The p300 Core can be targeted to genomic loci by diverse programmable DNA-binding proteins. (a) Schematic of the Neisseria meningitidis (Nm) dCas9 fusion proteins _Nm_-dCas9VP64 and _Nm_-dCas9p300 Core. Neisseria meningitidis dCas9 contains nuclease-inactivating mutations D16A, D587A, H588A, and N611A. (b–c) Relative (b) HBE or (c) HBG mRNA in cells co-transfected with five individual or pooled (A–E) Nm gRNAs targeted to the HBE or HBG promoter and _Nm_-dCas9VP64 or _Nm_-dCas9p300 Core. (d–e) Relative (d) HBE or (e) HBG mRNA in cells co-transfected with five individual or pooled (A–E) Nm gRNAs targeted to the HS2 enhancer and _Nm_-dCas9VP64 or _Nm_-dCas9p300 Core. (f) Schematic of TALEs with domains containing _IL1RN_-targeted repeat variable diresidues (Repeat Domain). (g) Relative IL1RN mRNA in cells transfected with individual or pooled (A–D) IL1RN TALEVP64 or IL1RN TALEp300 Core encoding plasmids. (h) Schematic of ZF fusion proteins with zinc finger helices 1–6 (F1–F6) targeting the ICAM1 promoter. (i) Relative ICAM1 mRNA in cells transfected with ICAM1 ZFVP64 or ICAM1 ZFp300 Core. Tukey-test, *_P_-value <0.05 compared to mock-transfected control, n = 3 independent experiments each, error bars: s.e.m. NLS, nuclear localization signal; HA, hemagglutinin tag; Bd, bromodomain; CH, cysteine-histidine-rich region; HAT, histone acetyltransferase domain.
Discussion
These results establish the dCas9p300 Core fusion protein as a potent and easily programmable tool to synthetically manipulate acetylation at targeted endogenous loci, leading to regulation of proximal and distal enhancer-regulated genes. The intrinsic p300 Core acetyltransferase activity is crucial for this efficacy, as demonstrated by the consistent lack of chromatin modification and transactivation potential of the dCas9p300 Core (D1399Y) acetyltransferase-null mutant (Figs. 1c, 2c, 4b–d, Supplementary Fig. 1). Fusion of the catalytic core domain of p300 to dCas9 resulted in substantially higher transactivation of downstream genes than the direct fusion of full-length p300 protein despite robust protein expression (Fig. 1b, c). This finding may be due to differences in protein structure and function or interactions with other cellular proteins, suggesting that isolation of catalytic core regions is a useful strategy for future programmable epigenome editing tools. The dCas9p300 Core fusion protein also exhibited an increased transactivation capacity relative to dCas9VP64 (Figs. 1c, 2, 3, 5), including in the context of the _Nm_-dCas9 scaffold (Fig. 6b–e). This was especially evident at distal enhancer regions, at which dCas9VP64 displayed little, if any, measurable downstream transcriptional activity (Figs. 2, 6d, e), an important finding for applications involving synthetic transcriptional and epigenomic control. Additionally, the dCas9p300 Core displayed precise and robust genome-wide transcriptional specificity (Fig. 3, Supplementary Fig. 2).
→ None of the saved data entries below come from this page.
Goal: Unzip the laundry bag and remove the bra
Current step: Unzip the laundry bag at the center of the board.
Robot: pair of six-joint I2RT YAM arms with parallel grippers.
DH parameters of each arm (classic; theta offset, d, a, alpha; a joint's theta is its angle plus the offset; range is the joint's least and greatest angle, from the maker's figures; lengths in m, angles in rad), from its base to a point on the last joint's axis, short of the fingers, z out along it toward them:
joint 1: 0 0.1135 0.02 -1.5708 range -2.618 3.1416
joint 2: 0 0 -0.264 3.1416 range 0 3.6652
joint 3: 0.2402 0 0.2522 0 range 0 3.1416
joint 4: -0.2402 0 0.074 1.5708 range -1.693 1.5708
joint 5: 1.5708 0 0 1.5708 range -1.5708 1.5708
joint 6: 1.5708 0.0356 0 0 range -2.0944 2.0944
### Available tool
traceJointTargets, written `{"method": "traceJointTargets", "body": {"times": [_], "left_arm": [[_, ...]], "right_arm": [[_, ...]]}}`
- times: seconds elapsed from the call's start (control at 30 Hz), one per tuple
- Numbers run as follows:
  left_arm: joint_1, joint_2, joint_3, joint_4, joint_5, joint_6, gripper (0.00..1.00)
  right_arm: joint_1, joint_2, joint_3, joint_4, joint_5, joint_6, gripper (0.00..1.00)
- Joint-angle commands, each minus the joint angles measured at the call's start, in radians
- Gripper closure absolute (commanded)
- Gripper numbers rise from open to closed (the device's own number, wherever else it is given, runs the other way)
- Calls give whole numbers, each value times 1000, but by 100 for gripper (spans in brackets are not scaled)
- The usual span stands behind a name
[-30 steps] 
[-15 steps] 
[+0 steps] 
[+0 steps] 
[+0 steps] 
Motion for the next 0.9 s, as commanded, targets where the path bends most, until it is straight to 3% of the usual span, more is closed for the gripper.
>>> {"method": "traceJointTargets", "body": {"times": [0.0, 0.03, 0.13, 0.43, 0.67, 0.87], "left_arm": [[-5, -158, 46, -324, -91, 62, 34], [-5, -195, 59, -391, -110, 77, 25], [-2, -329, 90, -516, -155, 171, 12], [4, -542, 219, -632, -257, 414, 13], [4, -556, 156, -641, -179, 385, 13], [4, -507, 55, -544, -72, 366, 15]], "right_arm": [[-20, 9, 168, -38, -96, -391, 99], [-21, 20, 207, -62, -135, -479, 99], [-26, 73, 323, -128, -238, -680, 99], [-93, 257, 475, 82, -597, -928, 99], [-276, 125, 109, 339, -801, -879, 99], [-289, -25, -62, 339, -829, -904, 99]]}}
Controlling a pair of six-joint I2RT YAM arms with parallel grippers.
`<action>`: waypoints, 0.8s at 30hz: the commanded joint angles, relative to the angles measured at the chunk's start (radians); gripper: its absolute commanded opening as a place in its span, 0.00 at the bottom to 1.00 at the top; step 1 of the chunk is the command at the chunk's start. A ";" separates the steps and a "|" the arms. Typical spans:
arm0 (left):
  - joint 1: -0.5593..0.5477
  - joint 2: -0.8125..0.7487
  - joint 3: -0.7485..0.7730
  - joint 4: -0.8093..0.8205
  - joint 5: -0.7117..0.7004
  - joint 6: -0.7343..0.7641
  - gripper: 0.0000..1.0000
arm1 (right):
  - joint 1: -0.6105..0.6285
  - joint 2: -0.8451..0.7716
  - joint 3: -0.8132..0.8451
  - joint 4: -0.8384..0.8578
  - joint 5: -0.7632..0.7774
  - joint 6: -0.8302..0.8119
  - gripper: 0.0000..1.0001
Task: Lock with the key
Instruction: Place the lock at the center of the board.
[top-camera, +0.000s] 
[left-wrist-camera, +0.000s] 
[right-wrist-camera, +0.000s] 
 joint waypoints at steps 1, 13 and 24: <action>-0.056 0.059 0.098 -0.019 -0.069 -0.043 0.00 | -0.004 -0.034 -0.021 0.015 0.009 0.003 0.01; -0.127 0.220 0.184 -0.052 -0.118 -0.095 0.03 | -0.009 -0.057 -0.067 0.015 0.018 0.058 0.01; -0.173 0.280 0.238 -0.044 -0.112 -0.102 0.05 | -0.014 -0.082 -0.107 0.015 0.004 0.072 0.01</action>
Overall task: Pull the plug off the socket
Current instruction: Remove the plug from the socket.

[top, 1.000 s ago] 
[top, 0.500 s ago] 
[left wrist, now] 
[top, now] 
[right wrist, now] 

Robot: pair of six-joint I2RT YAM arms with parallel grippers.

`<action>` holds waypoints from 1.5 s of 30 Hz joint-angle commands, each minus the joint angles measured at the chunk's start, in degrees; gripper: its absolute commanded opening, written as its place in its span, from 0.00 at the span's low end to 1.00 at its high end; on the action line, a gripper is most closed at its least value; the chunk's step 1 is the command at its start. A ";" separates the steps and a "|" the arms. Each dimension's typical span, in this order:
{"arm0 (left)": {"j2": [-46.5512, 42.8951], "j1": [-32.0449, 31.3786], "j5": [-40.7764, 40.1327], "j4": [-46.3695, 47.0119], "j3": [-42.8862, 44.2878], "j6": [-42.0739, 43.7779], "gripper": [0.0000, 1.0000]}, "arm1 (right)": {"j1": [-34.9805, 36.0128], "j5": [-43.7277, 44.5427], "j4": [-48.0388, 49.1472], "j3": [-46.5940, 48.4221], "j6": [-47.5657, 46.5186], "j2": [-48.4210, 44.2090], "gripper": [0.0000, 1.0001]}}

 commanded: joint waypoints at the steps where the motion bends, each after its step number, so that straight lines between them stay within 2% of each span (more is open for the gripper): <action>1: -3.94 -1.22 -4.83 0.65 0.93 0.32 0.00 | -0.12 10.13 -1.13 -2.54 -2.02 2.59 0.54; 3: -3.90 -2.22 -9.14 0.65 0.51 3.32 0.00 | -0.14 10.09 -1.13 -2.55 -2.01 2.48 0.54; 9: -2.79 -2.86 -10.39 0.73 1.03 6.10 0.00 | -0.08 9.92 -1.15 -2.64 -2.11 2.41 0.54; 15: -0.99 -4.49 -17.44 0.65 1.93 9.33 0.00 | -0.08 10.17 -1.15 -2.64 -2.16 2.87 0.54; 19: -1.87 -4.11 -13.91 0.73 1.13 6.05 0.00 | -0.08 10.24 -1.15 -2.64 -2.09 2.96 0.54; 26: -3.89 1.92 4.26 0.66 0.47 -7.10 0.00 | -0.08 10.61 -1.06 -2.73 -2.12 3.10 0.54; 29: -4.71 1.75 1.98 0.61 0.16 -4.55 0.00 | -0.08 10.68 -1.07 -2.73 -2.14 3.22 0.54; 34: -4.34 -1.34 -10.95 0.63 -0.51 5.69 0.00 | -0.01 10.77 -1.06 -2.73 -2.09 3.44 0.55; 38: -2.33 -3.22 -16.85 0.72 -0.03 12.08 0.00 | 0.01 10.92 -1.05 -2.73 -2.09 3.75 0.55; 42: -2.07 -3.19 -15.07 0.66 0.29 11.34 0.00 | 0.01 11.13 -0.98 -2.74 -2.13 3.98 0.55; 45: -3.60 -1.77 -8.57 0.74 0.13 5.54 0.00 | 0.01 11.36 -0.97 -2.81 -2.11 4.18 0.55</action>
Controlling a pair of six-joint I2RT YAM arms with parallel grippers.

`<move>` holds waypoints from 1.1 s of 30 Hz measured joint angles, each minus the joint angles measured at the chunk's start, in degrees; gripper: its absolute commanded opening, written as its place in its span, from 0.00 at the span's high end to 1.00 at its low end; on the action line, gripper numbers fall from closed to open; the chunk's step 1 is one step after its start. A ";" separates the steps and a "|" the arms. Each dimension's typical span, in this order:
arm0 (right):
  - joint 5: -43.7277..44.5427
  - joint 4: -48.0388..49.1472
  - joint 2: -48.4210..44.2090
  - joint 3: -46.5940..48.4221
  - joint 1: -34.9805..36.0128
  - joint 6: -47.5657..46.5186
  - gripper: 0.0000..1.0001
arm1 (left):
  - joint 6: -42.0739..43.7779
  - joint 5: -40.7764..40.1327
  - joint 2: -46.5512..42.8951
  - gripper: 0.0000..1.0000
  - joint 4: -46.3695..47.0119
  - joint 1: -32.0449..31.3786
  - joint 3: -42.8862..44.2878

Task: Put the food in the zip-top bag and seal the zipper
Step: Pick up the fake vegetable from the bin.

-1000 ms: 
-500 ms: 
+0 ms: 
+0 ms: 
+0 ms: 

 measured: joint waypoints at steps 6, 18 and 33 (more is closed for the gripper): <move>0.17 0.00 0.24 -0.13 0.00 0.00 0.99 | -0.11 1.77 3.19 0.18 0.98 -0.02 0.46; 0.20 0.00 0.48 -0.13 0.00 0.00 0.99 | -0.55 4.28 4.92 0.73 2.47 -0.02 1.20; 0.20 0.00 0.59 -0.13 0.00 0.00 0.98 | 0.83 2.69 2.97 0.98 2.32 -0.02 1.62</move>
The observation that targeted acetylation is sufficient for gene activation at an endogenous locus and enhancer is a significant finding of our study. While it is possible that activation or recruitment of other co-factors is involved in the targeted dCas9p300 Core-mediated epigenomic control, only dCas9p300 Core was capable of potent transcriptional activation and co-enrichment of acetylation at promoters targeted by the epigenetically modified enhancer (Figs. 2c, 3c, d, Supplementary Fig. 3). This distinction is likely the result of differing modes of activity between the two effector domains. While p300 has inherent acetyltransferase activity29, 30, VP64 relies upon the sequential recruitment of co-factors, including endogenous p300, for HAT activity at sites of transactivation27, 28. Hence dCas9VP64-mediated H3K27 acetylation is likely an indirect secondary effect, whereas dCas9p300 Core likely acetylates target loci directly and in a manner that is dependent upon an intact acetyltransferase domain. Together, these results support a model in which acetylation is a sufficient step in activating enhancer activity at the loci tested here.
The unique activity of dCas9p300 Core supports its use in elucidating key steps of gene regulation, including dissection of the interplay between the epigenome, regulatory element activity, and gene regulation. For example, the GATA1 transcription factor that is essential for globin gene expression erythroid cells45 is not expressed in the HEK293T cells used in this study16. The observed potent activation of globin gene expression via dCas9p300 Core-mediated acetylation in the absence of GATA1 suggests that the acetylation at the enhancer occurs downstream of GATA1 but upstream of globin gene activation in erythroid cells. Importantly, the greater transactivation potency of primary and direct acetylation by dCas9p300 Core relative to dCas9VP64 suggests that acetylation of additional factors at the target site may also play a substantial role, and this should be a subject of future investigation.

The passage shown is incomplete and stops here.